A temperatura do conflito subiu na quinta-feira (13). O dia amanheceu com protestos em frente às lojas Zema no interior de Minas, trancamento de estradas e uma manifestação no Palácio da Liberdade. A bancada do PT na Câmara solicitou ao ministro do Supremo Tribunal Federal, Edson Fachin, liminar suspendendo a ação. A Comissão de Direitos Humanos e Minorias, o Conselho Nacional de Direitos Humanos e 64 deputados estaduais e federais mineiros pediram reunião com o governo para discutir o despejo. Padres, bispos, intelectuais, artistas e ativistas se manifestaram na internet.
Após a troca de turno da PM, as pressões contra a comunidade aumentaram e a polícia passou o dia ameaçando usar a força. As vias de acesso ao acampamento foram fechadas para automóveis e pessoas que tentavam entrar ou sair eram revistadas.
Por volta das 14h, o comando da operação deu ultimato para que os sem-terra abandonassem a estrada. No momento em que os advogados negociavam com os policiais, um incêndio no pasto se alastrou. O vento impulsionou as chamas na direção da estrada, obrigando os sem-terra a fugirem para o morro e os policiais a recuarem.
Na sexta-feira (14), a polícia retomou as ameaças e bloqueou a passagem de um padre da cidade, que tentava entrar no local para celebrar um culto ecumênico com os sem-terra. À tarde, depois de 56 horas de resistência, a PM iniciou a repressão, lançando uma chuva de bombas de gás e efeito moral contra mais de 400 pessoas, que correram pela estrada, fugindo dos ataques. O quintal de uma casa que estava fora da área delimitada no mandado judicial foi alvo de bombardeios.

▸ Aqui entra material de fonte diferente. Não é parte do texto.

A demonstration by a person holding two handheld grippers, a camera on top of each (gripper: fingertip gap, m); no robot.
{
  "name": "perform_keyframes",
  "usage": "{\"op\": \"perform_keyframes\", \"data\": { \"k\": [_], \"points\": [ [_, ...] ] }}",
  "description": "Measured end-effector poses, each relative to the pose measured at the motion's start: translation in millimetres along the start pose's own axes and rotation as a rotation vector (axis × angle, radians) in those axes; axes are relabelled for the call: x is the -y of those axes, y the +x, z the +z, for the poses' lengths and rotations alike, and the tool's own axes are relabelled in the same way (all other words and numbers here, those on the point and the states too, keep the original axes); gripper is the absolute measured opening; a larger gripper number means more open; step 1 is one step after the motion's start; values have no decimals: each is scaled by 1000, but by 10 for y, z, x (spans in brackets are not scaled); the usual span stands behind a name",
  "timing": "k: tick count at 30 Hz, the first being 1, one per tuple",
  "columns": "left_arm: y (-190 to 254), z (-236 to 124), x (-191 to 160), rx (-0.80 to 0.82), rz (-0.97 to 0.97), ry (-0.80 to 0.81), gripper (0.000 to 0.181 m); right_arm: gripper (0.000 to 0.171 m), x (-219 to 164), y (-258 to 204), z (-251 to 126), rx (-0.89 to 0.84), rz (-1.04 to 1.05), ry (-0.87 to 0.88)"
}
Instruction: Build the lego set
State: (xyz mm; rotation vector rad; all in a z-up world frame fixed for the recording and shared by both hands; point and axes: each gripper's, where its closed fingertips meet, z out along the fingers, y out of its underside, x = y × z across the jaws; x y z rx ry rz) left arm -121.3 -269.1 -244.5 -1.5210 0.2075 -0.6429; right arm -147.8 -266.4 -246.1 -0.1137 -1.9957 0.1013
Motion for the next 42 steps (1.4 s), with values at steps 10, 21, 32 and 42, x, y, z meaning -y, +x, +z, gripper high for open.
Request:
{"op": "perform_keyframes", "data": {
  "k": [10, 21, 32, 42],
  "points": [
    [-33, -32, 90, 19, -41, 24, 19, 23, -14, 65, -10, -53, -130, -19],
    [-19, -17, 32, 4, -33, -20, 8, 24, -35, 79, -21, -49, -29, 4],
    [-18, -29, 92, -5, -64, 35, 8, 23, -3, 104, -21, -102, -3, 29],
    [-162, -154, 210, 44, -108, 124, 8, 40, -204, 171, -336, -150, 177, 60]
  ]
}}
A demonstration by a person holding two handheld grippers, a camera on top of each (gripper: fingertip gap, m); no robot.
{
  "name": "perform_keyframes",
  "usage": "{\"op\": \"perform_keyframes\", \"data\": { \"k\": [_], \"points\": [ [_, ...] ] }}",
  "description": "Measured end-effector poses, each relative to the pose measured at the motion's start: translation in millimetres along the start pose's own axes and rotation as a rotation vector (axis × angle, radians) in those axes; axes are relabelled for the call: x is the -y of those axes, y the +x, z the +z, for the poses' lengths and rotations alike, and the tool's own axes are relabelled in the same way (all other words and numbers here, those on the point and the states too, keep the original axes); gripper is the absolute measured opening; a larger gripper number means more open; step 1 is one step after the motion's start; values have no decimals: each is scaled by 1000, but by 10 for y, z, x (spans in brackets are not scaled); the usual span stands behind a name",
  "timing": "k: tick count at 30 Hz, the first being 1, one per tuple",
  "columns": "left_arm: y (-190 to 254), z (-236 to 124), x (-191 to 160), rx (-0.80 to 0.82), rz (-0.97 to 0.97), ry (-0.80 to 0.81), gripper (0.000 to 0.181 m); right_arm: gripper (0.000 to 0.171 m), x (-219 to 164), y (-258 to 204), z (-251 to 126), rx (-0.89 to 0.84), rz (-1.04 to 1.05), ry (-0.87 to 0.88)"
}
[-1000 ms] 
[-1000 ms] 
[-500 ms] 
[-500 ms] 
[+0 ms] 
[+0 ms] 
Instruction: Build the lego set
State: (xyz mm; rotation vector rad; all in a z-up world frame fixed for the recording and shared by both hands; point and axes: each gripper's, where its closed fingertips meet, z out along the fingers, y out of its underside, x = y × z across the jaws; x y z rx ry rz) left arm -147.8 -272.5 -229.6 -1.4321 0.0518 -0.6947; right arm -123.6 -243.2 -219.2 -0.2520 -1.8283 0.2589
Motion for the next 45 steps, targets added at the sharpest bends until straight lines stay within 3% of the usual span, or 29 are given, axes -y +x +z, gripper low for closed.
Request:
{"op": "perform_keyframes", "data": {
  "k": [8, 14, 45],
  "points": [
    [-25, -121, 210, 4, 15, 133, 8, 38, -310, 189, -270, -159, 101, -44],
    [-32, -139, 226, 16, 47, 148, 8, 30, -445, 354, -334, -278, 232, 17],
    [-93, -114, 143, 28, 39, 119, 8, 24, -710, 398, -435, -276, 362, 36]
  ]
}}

A PM afirma que um homem da corporação ficou ferido. Entre os sem-terra, um rapaz passou mal, ao inalar grande quantidade de gás lacrimogêneo, e teve que ser socorrido pela equipe de saúde do acampamento. Outro rapaz teve a clavícula deslocada. Policiais prenderam uma mulher e três homens, acusando-os de “desobediência”, “resistência” e “obstrução da Justiça”. As quatro pessoas foram liberadas no mesmo dia.
Ao todo, a contar de fevereiro, quando foi proferida a decisão judicial, 14 famílias foram retiradas, sendo oito na operação.